■ Action item: Report back every line below that carries the word "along".
*** The data ***
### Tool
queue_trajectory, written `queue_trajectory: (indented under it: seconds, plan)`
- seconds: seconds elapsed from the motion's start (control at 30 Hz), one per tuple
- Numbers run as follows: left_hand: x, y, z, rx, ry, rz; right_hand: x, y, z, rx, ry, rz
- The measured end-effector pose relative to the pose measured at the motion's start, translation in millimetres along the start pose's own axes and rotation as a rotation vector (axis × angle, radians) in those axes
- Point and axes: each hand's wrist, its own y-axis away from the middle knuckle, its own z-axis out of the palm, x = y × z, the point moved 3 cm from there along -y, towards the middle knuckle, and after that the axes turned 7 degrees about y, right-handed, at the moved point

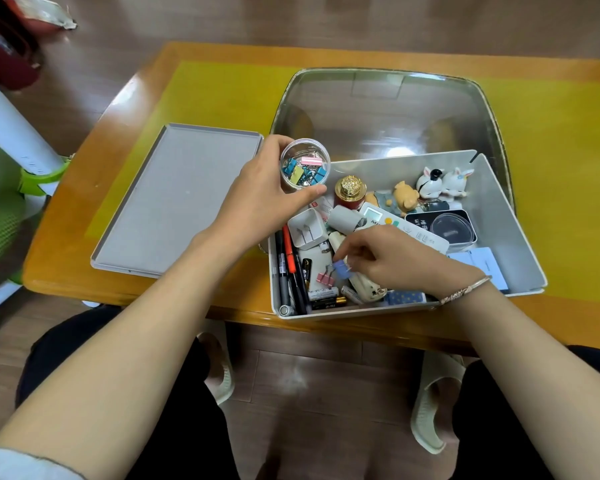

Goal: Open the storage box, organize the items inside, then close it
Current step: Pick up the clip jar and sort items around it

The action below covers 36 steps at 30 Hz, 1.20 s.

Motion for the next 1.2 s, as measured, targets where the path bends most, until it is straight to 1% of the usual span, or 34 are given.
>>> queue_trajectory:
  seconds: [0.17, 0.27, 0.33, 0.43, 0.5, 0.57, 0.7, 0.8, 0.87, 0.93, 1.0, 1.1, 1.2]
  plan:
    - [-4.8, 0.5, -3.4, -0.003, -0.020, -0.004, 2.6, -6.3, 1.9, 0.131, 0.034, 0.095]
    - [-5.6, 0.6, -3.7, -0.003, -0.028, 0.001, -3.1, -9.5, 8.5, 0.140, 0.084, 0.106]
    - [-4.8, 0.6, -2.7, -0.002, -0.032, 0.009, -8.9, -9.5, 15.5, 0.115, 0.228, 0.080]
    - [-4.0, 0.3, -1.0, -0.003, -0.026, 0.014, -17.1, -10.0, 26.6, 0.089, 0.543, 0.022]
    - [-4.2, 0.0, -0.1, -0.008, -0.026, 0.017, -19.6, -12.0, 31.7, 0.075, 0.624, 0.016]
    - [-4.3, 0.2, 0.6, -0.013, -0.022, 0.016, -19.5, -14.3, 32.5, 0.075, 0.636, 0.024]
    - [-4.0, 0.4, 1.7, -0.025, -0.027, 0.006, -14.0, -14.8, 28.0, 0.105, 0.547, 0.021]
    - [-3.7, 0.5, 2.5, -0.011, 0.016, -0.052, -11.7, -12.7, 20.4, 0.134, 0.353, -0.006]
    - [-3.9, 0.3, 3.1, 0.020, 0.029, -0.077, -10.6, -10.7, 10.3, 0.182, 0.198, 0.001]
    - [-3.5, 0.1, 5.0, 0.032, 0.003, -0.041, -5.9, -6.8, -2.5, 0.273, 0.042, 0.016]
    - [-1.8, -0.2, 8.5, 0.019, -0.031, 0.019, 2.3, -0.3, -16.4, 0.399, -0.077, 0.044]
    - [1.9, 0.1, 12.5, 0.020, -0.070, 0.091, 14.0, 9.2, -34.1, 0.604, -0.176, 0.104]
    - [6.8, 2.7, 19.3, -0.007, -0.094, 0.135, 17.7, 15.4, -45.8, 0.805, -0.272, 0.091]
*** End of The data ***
■ Response:
- The measured end-effector pose relative to the pose measured at the motion's start, translation in millimetres along the start pose's own axes and rotation as a rotation vector (axis × angle, radians) in those axes
- Point and axes: each hand's wrist, its own y-axis away from the middle knuckle, its own z-axis out of the palm, x = y × z, the point moved 3 cm from there along -y, towards the middle knuckle, and after that the axes turned 7 degrees about y, right-handed, at the moved point

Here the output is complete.